Могилу дончаку выкопали еще загодя. Столкнули труп в яму и молча, из последних сил удерживая комок в горле, закидали землей. Василий, крупный парень на полголовы выше отца, с белесым пушком на щеках и подбородке не сдержался, осел на колени рядом с могилой и тихонько завыл — заплакал. Отец поспешно отвернулся и, повесив голову, медленно побрел к реке.
Чтобы справить сыну нового коня, Жук продал всю живность со двора, даже кур и утей забил, и в воскресный рыночный день недорого продал знакомому черкесу, приехавшему из-за Лабы за солью. Посоветовавшись с атаманом, сдал Обществу землю в аренду. Ее тут же разделили пополам — одну часть определили на общественные нужды — в помощь вдовам и сиротам-казачатам, вторую отдали в пользование хозяйственной семье иногородних Куровых. Мужик Андрей Куров перебрался на Лабу несколько лет назад с семьей из Курской губернии и пока не было своей земли батрачил у помещика Харина. Мужик оказался справный, дотошный и быстро завоевал в станице уважение.
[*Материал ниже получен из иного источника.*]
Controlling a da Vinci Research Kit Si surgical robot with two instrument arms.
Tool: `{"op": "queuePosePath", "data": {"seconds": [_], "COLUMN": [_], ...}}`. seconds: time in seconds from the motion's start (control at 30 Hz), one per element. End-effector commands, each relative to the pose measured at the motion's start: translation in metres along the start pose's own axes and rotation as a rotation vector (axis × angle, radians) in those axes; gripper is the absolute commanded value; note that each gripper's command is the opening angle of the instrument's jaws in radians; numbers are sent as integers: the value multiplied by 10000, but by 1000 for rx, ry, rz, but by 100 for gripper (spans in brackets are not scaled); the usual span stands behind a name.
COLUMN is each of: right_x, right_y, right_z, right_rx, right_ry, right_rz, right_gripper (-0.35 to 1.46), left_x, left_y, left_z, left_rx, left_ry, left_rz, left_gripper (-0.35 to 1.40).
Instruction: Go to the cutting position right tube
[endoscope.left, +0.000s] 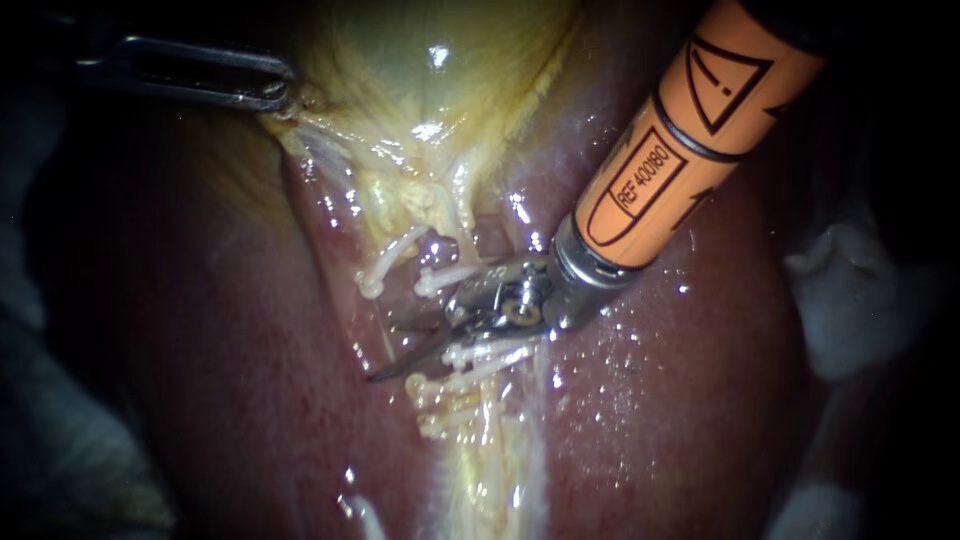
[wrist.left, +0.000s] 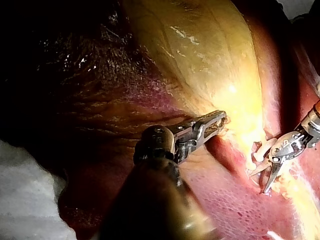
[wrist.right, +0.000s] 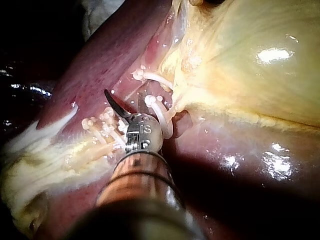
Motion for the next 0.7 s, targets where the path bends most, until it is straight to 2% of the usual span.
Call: {"op": "queuePosePath", "data": {"seconds": [0.03,0.4,0.7], "right_x": [1,1,9], "right_y": [-1,-8,-9], "right_z": [-1,-31,-56], "right_rx": [1,17,16], "right_ry": [0,3,13], "right_rz": [5,28,39], "right_gripper": [143,143,143], "left_x": [0,0,0], "left_y": [0,0,0], "left_z": [0,-1,-1], "left_rx": [0,-1,-1], "left_ry": [0,0,0], "left_rz": [0,1,1], "left_gripper": [-35,-35,-35]}}
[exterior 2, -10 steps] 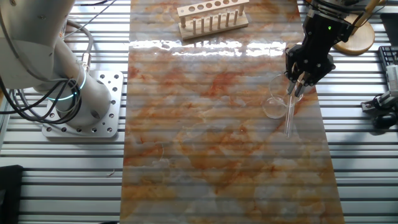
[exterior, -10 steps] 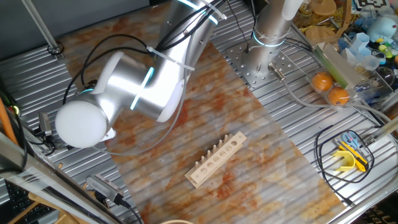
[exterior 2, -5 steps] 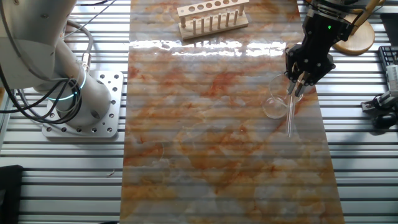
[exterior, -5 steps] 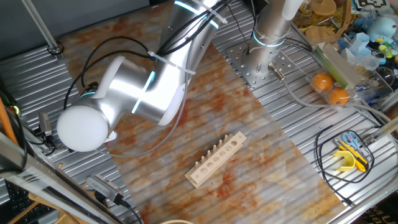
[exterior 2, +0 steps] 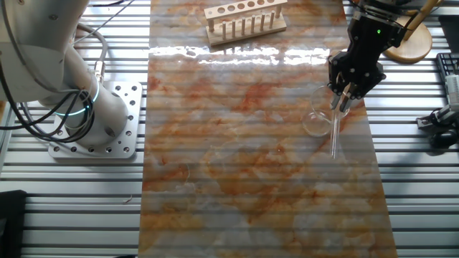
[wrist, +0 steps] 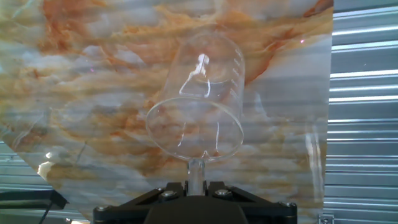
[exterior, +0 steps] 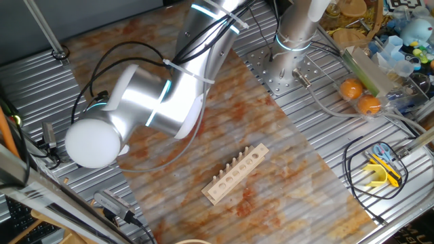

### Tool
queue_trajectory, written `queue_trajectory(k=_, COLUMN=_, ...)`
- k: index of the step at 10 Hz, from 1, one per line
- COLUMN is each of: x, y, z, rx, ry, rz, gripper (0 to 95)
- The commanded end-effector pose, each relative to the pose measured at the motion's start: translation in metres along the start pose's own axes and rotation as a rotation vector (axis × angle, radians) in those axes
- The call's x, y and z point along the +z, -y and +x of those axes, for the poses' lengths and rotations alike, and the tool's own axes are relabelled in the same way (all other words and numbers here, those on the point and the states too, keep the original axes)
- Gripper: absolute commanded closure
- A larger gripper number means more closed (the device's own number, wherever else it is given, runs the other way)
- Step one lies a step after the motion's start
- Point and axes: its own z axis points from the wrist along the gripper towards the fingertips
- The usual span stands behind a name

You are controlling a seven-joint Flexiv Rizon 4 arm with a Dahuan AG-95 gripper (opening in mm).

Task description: Pour out the test tube

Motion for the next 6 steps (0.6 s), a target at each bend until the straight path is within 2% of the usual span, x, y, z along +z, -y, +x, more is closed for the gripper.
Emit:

Поэтому, когда у Общества появилась свободная земля, ее тут же сдали Курову с уверенностью, что передают надел в хорошие руки.
Молодой жеребец Алмаз был крепок ногами, сильный, мускулы так и играли под кожей, когда шел ровной рысью, но для военного дела мало обученный. Последние месяцы перед весенними сборами оба мужика пропадали на полигоне за станицей — тренировали жеребца ложиться, держать равновесие, когда Петро закидывал вертушку или подхватывал на галопе, откинувшись назад, руками платок с земли, переходить по команде из аллюра в аллюр. Стреляли сначала издалека, потом ближе, а закончили выстрелами над головой — приучали, чтобы грохота оружия не боялся. Несколько недель ушло на тренировки прыжков с наездником. Сперва прыгали через небольшое препятствие — бревно, а концу занятий жеребец легко брал метровую изгородь. Конь оказался на редкость смышленым, и на службу отправлялся казак Василий довольный собой и своим четвероногим товарищем.
Вечером перед отъездом, когда еще пели во дворе казаки на проводах старые казачьи песни, Петр Никитович ненадолго отлучился и, не доверяя никому, сам насыпал в крохотный заветный мешочек родной земли с родительской могилы. Вешая его сыну на шею, был молчалив и серьезен. Новобранец тоже ни сказал не слова, только прижал к губам свою ладанку-хранительницу, бережно заправил под рубаху и, шепотом творя молитву, трижды перекрестился на храм.
После последнего общестаничного молебна у церкви на площади нестройный отряд молодых казаков неспешно тронулся на выезд из станицы. Василий пытался улыбаться, но получалось плохо, и зоркий отцовский взгляд видел, как неумело прячет сын за напускным весельем тревогу за семью и волненье. Жена Петра Ксения — легкая, подвижная в быту, вдруг будто отяжелела и, не в силах удерживать тяжесть тонкого тела, отошла в сторонку и присела на лавочку у изгороди. Пока не скрылся с глаз казачий отряд, она не двигалась, зажав уголком платка рот, чтобы ненароком громко не всхлипнуть. Невестка Настя, высокая, черноволосая, с заметно выделяющимся под передником животом, утирая заплаканные глаза, как припала грудью к стремени так и не отпускала его до самой Прощальной балки, где казаки уже окончательно расставались с близкими. Всей семьей с замиранием сердца следили, как выезжал жеребец за последние ворота и дружно вздохнули с облегчением, когда Алмаз уверенно, не споткнувшись и не натянув вожжи, миновал деревянные столбы — верная примета, что вернется живой.
Сам Петр Никитович выезжал через эти ворота на одну войну и несколько стычек с горцами, и ни разу конь под ним не споткнулся и морды книзу не тянул. Может, потому и живой вернулся, хотя ни разу в сраженьях не струсил и от пуль не прятался.
Проводив призывников, казаки потянулись к казармам, где жила во время тревог станичная сотня и проводились круги. Непривычно притихшие станичники подходили по одному и группами, рассаживались степенно на соборных лавочках. Петр Никитович присел рядом со старинным другом Никишей Овчаренко. Слушали стариков и молчали. У Никиши сын Георгий служил уже два года. Он помнил, как сам с трудом сдерживал отцовскую боль и тревогу на проводах. Потому не смел первым сказать какое-нибудь слово, ценил и берег молчаливую печаль друга, только поглядывал на него незаметно, ожидая, что тот заговорит первым.